Her government will also abolish the duty charged on lenders’ mortgage insurance, providing a saving of about $2900 for a $800,000 home.
A first homeowners’ grant of $10,000 will be available to builders of new properties worth up to $750,000, and to buyers of new properties worth up to $600,000.
The measures — which will take effect from July 1 — are based on government recognition that first home buyers face special difficulties attempting to enter the property market, especially in Sydney, because of rising prices, higher deposits required by banks and competition from foreign and local investors.
As part of the package, the government will double the foreign investor surcharge from 4 per cent to 8 per cent on stamp duty, and raise the land tax surcharge for foreign investors from 0.75 per cent to 2 per cent.

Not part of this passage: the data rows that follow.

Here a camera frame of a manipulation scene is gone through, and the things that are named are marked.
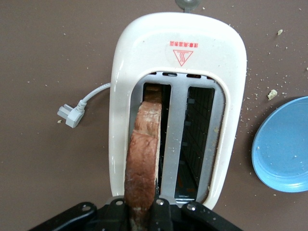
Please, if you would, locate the white toaster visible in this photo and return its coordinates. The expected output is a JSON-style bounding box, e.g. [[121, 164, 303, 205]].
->
[[107, 0, 248, 210]]

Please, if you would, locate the white toaster power cord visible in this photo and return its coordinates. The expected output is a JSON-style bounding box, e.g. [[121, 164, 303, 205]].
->
[[57, 82, 113, 128]]

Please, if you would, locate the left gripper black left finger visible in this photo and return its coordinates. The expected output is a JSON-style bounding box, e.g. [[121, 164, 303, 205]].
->
[[28, 198, 132, 231]]

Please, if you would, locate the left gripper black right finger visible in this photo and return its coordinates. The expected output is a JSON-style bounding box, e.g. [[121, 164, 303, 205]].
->
[[150, 199, 244, 231]]

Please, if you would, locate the toasted brown bread slice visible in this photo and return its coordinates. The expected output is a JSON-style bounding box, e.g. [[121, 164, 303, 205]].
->
[[124, 83, 163, 231]]

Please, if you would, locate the brown tablecloth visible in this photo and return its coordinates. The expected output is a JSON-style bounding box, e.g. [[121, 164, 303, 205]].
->
[[0, 0, 308, 231]]

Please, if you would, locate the blue plate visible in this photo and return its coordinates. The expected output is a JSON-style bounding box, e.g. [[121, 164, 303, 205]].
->
[[251, 96, 308, 193]]

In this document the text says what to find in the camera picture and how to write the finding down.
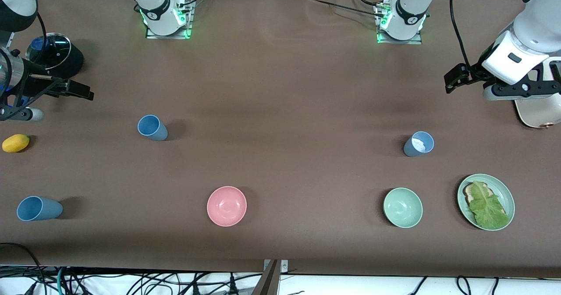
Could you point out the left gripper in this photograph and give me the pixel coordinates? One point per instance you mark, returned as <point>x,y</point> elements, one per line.
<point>474,74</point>

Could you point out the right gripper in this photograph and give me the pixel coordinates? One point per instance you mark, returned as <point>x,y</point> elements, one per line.
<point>31,84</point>

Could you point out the blue plastic cup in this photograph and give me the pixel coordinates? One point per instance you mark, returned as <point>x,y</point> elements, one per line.
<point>412,148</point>
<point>153,128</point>
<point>39,208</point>

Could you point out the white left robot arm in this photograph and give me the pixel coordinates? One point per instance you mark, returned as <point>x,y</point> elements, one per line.
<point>412,10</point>

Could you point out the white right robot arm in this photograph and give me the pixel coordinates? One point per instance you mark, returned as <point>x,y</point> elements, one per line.
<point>155,5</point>

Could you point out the glass lid with blue knob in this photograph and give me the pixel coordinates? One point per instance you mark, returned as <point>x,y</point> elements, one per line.
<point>59,49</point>

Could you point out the yellow lemon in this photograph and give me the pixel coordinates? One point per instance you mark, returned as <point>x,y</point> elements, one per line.
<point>15,143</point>

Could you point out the beige rounded appliance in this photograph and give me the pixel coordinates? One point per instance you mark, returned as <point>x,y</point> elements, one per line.
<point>537,115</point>

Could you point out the toast bread slice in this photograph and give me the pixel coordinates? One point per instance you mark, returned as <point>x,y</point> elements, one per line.
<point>470,192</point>

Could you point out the pale green plate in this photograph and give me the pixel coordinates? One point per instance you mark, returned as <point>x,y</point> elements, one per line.
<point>504,194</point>

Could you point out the green lettuce leaf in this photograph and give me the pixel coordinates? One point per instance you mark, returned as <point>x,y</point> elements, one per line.
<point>488,209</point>

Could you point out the pale green bowl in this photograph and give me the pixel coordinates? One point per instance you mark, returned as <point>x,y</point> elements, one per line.
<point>402,207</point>

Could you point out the pink bowl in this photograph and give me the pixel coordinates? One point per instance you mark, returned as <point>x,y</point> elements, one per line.
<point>226,206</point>

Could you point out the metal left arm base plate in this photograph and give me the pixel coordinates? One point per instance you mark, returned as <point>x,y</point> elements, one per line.
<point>399,42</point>

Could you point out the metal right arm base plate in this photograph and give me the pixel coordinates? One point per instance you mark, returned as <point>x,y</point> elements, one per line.
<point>168,37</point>

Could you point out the small metal table bracket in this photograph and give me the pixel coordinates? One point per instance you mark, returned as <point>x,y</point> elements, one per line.
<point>285,265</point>

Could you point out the dark angled table post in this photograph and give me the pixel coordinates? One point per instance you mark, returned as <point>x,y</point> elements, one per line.
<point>267,284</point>

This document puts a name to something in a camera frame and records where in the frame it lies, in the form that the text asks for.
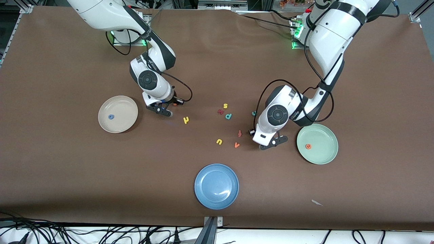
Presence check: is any brown table cover sheet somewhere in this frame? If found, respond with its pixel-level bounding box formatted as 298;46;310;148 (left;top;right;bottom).
0;6;434;231

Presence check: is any beige brown plate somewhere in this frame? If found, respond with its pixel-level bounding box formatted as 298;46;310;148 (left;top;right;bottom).
98;96;139;134

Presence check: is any blue plate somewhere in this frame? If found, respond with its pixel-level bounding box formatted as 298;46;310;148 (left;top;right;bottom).
194;164;239;210

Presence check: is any light green plate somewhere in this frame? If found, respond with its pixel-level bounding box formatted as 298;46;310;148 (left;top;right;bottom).
297;124;339;165

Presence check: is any grey metal device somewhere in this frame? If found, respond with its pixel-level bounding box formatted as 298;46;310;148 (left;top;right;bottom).
198;0;248;10

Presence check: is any orange floral object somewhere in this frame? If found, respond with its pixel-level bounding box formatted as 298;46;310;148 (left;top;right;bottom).
280;0;312;8

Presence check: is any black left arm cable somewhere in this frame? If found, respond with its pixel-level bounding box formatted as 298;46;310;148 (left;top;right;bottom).
253;0;400;131

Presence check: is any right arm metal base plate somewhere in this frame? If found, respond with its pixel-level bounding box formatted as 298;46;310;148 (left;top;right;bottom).
113;30;150;46

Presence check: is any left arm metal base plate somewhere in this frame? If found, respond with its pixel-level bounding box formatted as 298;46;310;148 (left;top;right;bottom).
291;19;307;50

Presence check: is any silver metal bracket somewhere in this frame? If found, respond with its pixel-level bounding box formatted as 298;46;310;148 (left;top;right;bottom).
203;216;223;227

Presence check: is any black camera pole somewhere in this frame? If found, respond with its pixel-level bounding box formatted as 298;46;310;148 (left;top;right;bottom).
194;217;217;244

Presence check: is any long black table cable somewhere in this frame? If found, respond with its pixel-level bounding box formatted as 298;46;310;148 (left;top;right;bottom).
236;12;299;31

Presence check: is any short black table cable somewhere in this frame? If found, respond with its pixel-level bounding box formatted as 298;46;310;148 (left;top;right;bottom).
270;9;294;22

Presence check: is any black looped floor cable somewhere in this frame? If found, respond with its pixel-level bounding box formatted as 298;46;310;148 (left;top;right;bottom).
352;230;368;244

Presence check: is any aluminium frame profile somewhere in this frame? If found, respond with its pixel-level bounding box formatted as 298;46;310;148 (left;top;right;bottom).
0;4;34;66
409;0;434;61

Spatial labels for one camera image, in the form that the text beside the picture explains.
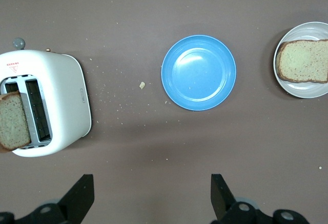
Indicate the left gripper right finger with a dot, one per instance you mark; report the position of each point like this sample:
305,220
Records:
220,195

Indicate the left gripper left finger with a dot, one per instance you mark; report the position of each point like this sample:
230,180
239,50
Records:
79,195

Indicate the brown bread slice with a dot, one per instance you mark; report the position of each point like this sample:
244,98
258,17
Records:
14,121
302,61

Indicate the blue plate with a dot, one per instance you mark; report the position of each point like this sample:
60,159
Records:
198,72

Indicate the beige plate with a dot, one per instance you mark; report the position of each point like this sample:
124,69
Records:
302,92

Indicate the white toaster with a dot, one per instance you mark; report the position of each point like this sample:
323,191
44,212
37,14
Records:
64,93

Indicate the small bread crumb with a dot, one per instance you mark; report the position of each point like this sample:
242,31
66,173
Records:
142,85

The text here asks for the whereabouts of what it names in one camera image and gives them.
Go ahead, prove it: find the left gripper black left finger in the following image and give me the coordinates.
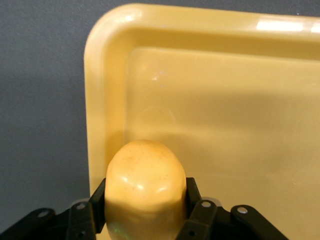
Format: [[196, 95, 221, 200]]
[[0, 177, 108, 240]]

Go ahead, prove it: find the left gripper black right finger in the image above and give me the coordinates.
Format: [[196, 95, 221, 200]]
[[174, 176, 294, 240]]

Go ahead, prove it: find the yellow plastic tray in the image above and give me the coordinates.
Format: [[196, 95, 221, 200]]
[[83, 2, 320, 240]]

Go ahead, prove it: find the yellow potato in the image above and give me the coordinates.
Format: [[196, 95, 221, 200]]
[[104, 139, 187, 240]]

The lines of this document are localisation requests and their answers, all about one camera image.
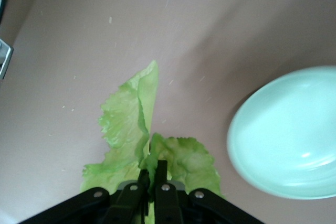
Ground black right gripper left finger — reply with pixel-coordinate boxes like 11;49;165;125
15;168;151;224

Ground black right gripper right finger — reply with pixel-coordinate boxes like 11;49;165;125
154;159;266;224

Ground green lettuce leaf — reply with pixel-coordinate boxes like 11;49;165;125
80;60;226;224

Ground mint green plate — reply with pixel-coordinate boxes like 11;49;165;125
226;65;336;200

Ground aluminium table frame rail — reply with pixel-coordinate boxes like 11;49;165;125
0;37;14;80

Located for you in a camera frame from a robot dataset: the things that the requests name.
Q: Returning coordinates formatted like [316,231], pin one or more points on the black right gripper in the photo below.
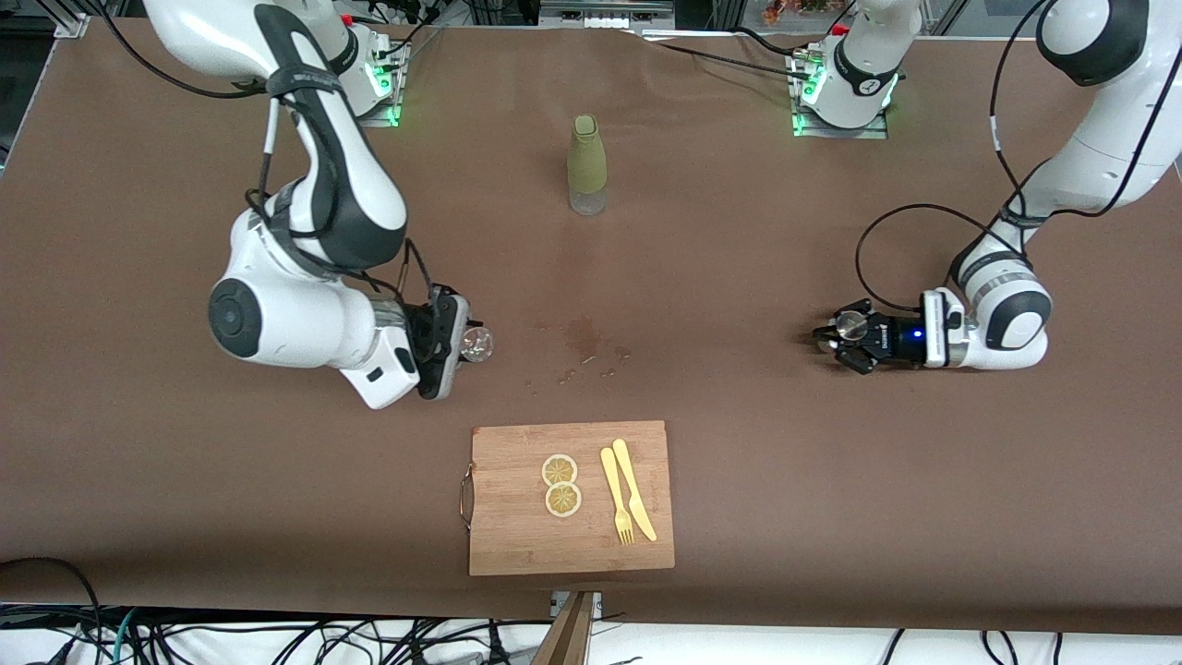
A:
[426,330]

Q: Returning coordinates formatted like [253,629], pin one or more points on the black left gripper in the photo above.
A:
[892,341]

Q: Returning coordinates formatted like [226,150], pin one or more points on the steel double-cone jigger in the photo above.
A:
[850,325]

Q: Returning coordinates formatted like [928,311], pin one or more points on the clear glass shaker cup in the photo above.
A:
[478,344]

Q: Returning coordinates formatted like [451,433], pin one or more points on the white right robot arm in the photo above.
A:
[286,323]

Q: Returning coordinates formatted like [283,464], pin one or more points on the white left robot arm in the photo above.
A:
[1108,139]

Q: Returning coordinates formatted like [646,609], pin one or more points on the spilled liquid drops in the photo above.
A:
[584,334]

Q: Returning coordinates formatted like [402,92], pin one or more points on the yellow lemon slice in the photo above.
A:
[563,500]
[560,470]

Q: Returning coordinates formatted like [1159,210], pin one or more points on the wooden cutting board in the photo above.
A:
[517,536]

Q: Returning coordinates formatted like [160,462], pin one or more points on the yellow plastic fork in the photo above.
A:
[612,480]

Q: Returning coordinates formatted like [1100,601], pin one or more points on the green sleeved glass bottle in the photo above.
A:
[587,157]

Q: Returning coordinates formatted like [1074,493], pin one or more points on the yellow plastic knife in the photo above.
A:
[632,485]

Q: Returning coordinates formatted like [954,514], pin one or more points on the orange item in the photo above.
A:
[794,11]

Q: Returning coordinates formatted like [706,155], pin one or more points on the wooden beam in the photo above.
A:
[568,637]

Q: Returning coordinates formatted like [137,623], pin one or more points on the grey equipment rack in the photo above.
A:
[600,14]

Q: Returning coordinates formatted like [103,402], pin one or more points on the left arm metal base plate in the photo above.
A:
[873,132]

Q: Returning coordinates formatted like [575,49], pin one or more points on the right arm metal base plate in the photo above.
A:
[383,115]

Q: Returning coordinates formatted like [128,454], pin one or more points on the grey metal bracket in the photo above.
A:
[558,605]

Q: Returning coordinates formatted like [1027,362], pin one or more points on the aluminium frame profile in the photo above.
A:
[72,18]

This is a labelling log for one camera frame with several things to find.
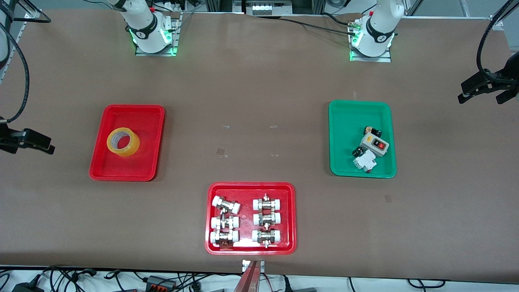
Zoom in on yellow packing tape roll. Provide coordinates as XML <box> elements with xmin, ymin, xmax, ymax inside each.
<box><xmin>106</xmin><ymin>127</ymin><xmax>141</xmax><ymax>157</ymax></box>

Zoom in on empty red plastic tray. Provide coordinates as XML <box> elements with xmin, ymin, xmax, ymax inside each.
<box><xmin>89</xmin><ymin>104</ymin><xmax>166</xmax><ymax>182</ymax></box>

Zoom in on green plastic tray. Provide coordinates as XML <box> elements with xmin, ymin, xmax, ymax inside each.
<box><xmin>328</xmin><ymin>100</ymin><xmax>397</xmax><ymax>179</ymax></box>

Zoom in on red tray holding fittings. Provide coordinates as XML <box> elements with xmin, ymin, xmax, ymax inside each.
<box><xmin>204</xmin><ymin>182</ymin><xmax>297</xmax><ymax>256</ymax></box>

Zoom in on white circuit breaker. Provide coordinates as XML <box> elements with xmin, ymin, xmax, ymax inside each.
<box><xmin>352</xmin><ymin>149</ymin><xmax>378</xmax><ymax>172</ymax></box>

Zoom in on black power adapter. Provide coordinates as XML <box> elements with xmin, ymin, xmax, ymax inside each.
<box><xmin>11</xmin><ymin>281</ymin><xmax>44</xmax><ymax>292</ymax></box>

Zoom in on dark connector block orange tabs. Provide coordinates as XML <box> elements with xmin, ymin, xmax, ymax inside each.
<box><xmin>145</xmin><ymin>275</ymin><xmax>178</xmax><ymax>291</ymax></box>

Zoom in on white metal pipe fitting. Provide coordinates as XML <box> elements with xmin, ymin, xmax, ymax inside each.
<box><xmin>252</xmin><ymin>193</ymin><xmax>283</xmax><ymax>212</ymax></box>
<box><xmin>211</xmin><ymin>195</ymin><xmax>242</xmax><ymax>215</ymax></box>
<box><xmin>253</xmin><ymin>211</ymin><xmax>282</xmax><ymax>227</ymax></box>
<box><xmin>210</xmin><ymin>215</ymin><xmax>240</xmax><ymax>230</ymax></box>
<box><xmin>209</xmin><ymin>230</ymin><xmax>240</xmax><ymax>248</ymax></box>
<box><xmin>251</xmin><ymin>229</ymin><xmax>282</xmax><ymax>249</ymax></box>

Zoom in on grey power strip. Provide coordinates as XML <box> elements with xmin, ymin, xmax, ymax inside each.
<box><xmin>245</xmin><ymin>0</ymin><xmax>293</xmax><ymax>16</ymax></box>

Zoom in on reddish metal bar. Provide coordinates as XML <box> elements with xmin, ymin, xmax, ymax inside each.
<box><xmin>233</xmin><ymin>260</ymin><xmax>260</xmax><ymax>292</ymax></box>

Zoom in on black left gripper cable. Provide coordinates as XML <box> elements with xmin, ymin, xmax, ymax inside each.
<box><xmin>476</xmin><ymin>0</ymin><xmax>516</xmax><ymax>77</ymax></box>

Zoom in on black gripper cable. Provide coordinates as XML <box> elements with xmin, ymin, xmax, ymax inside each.
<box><xmin>0</xmin><ymin>0</ymin><xmax>51</xmax><ymax>125</ymax></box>
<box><xmin>476</xmin><ymin>0</ymin><xmax>516</xmax><ymax>77</ymax></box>

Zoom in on aluminium frame profile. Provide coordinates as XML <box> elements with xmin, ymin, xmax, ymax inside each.
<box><xmin>0</xmin><ymin>0</ymin><xmax>42</xmax><ymax>84</ymax></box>
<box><xmin>490</xmin><ymin>0</ymin><xmax>519</xmax><ymax>32</ymax></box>

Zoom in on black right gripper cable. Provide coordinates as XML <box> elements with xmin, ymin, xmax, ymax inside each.
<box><xmin>0</xmin><ymin>0</ymin><xmax>51</xmax><ymax>125</ymax></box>

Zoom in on grey switch box red button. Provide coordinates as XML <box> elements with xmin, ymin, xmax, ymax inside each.
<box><xmin>359</xmin><ymin>133</ymin><xmax>390</xmax><ymax>158</ymax></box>

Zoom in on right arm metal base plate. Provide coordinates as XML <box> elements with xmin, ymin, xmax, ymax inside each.
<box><xmin>135</xmin><ymin>11</ymin><xmax>182</xmax><ymax>57</ymax></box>

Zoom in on thin black cable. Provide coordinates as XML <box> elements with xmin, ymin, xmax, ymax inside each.
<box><xmin>259</xmin><ymin>15</ymin><xmax>362</xmax><ymax>35</ymax></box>

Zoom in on small silver bracket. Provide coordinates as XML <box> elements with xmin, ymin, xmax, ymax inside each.
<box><xmin>242</xmin><ymin>260</ymin><xmax>266</xmax><ymax>273</ymax></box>

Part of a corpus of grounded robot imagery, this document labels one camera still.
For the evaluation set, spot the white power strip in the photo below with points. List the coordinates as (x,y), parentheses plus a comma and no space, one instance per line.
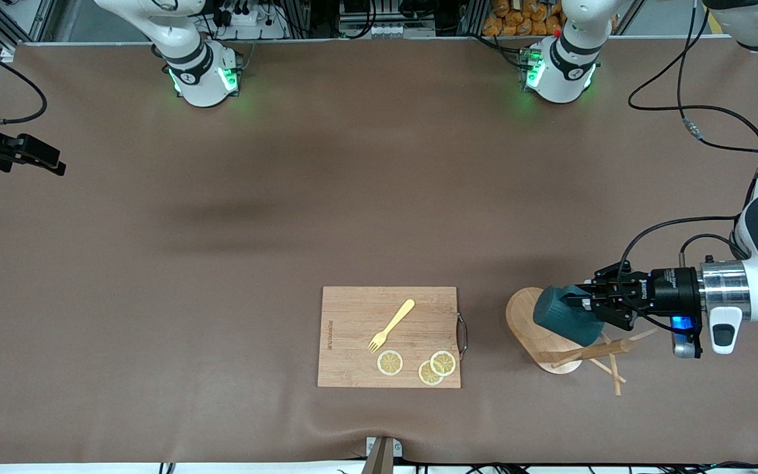
(260,29)

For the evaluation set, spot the brown table mat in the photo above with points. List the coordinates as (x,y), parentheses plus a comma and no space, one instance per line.
(221,329)

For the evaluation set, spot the wooden mug tree rack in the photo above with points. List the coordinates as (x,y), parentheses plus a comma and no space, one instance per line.
(520,316)

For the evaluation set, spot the bag of orange snacks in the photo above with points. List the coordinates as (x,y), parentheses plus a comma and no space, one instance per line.
(517,16)

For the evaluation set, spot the bamboo cutting board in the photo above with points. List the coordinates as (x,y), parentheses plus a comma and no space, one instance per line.
(353,329)

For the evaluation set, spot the aluminium frame profile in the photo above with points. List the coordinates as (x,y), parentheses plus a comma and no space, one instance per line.
(10,23)

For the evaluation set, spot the yellow plastic fork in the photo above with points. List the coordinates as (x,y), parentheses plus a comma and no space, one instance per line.
(392,324)

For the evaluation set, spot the lemon slice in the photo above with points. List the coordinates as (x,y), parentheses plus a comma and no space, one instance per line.
(426,376)
(390,363)
(443,363)

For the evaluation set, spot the grey electronics box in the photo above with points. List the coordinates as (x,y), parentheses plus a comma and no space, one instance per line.
(385,26)

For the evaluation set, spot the grey metal camera mount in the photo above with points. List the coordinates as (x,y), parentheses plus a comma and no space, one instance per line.
(382,457)

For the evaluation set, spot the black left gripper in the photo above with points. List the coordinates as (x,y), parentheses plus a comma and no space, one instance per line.
(672,290)

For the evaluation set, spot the dark green mug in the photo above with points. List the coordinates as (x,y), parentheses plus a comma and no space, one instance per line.
(563,316)

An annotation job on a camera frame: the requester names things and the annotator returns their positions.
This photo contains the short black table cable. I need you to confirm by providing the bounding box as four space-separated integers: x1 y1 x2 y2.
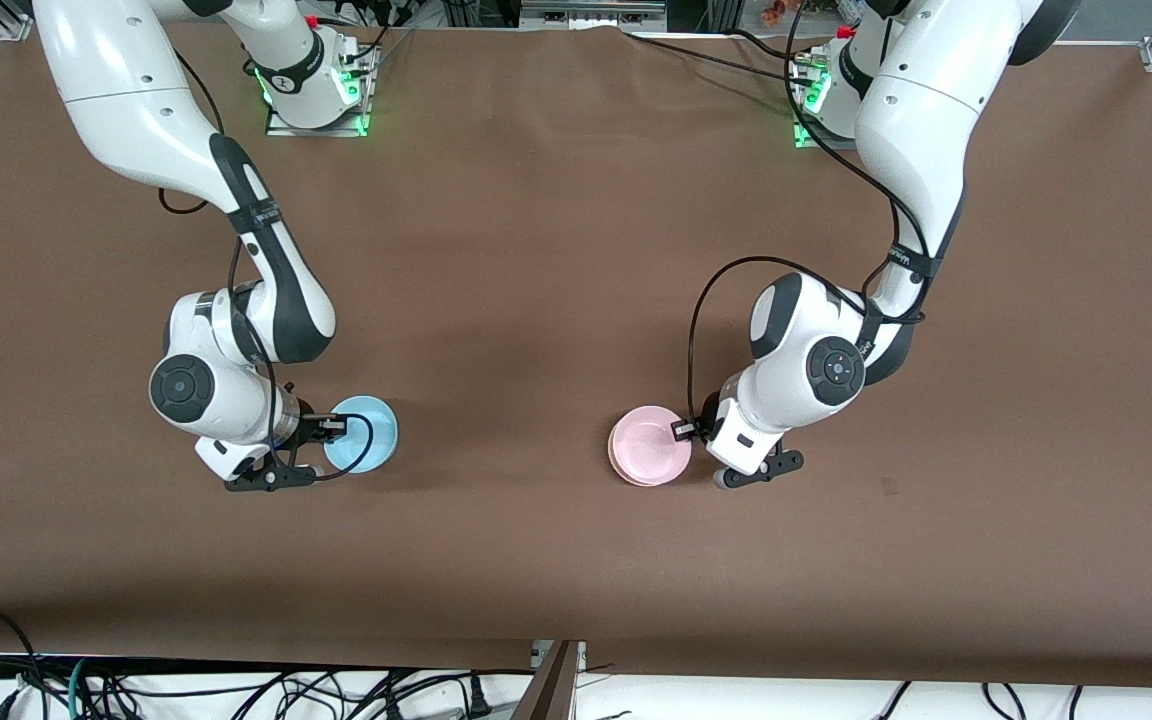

Ms Berejiklian said increased charges for foreign investors were not intended as a disincentive for overseas investment and were unlikely to have much impact because foreign investors did not appear to be “price sensitive”.
She said the higher foreign investor charges were introduced to help fund the $1.2 billion spending package by contributing $900 million in additional revenue over four years.
“This, today, for new homebuyers is a great day,” the NSW Premier said. “It means that the NSW government has not only taken seriously the task of addressing housing affordability, but we’ve acted on it.
NSW Premier Gladys Berejiklian and Planning Minister Anthony Roberts make the housing affordability announcement today. Picture: John Appleyard
“We know there is not a single solution, we know this is a complex challenge, we know how hard it is — all of us know how hard it is to save up for your first home, especially in greater Sydney and some regional areas where prices have increased substantially in the last few years.”
Ms Berejiklian said that her priority to improve housing affordability across the state by putting downward pressure on prices was to boost supply.
But the current state of static wage growth and difficulty for first home buyers entering the market had prompted her government to introduce measures affecting demand.
She believed the government’s concessions “struck the right balance” and would not be inflationary.
In an attempt to shift more focus to home ownership, the government will remove stamp duty concessions for investors buying property off a plan.
Other measures to help first homebuyers and supply include the fast-tracking of building approvals, and greater use of independent local council panels in the planning process.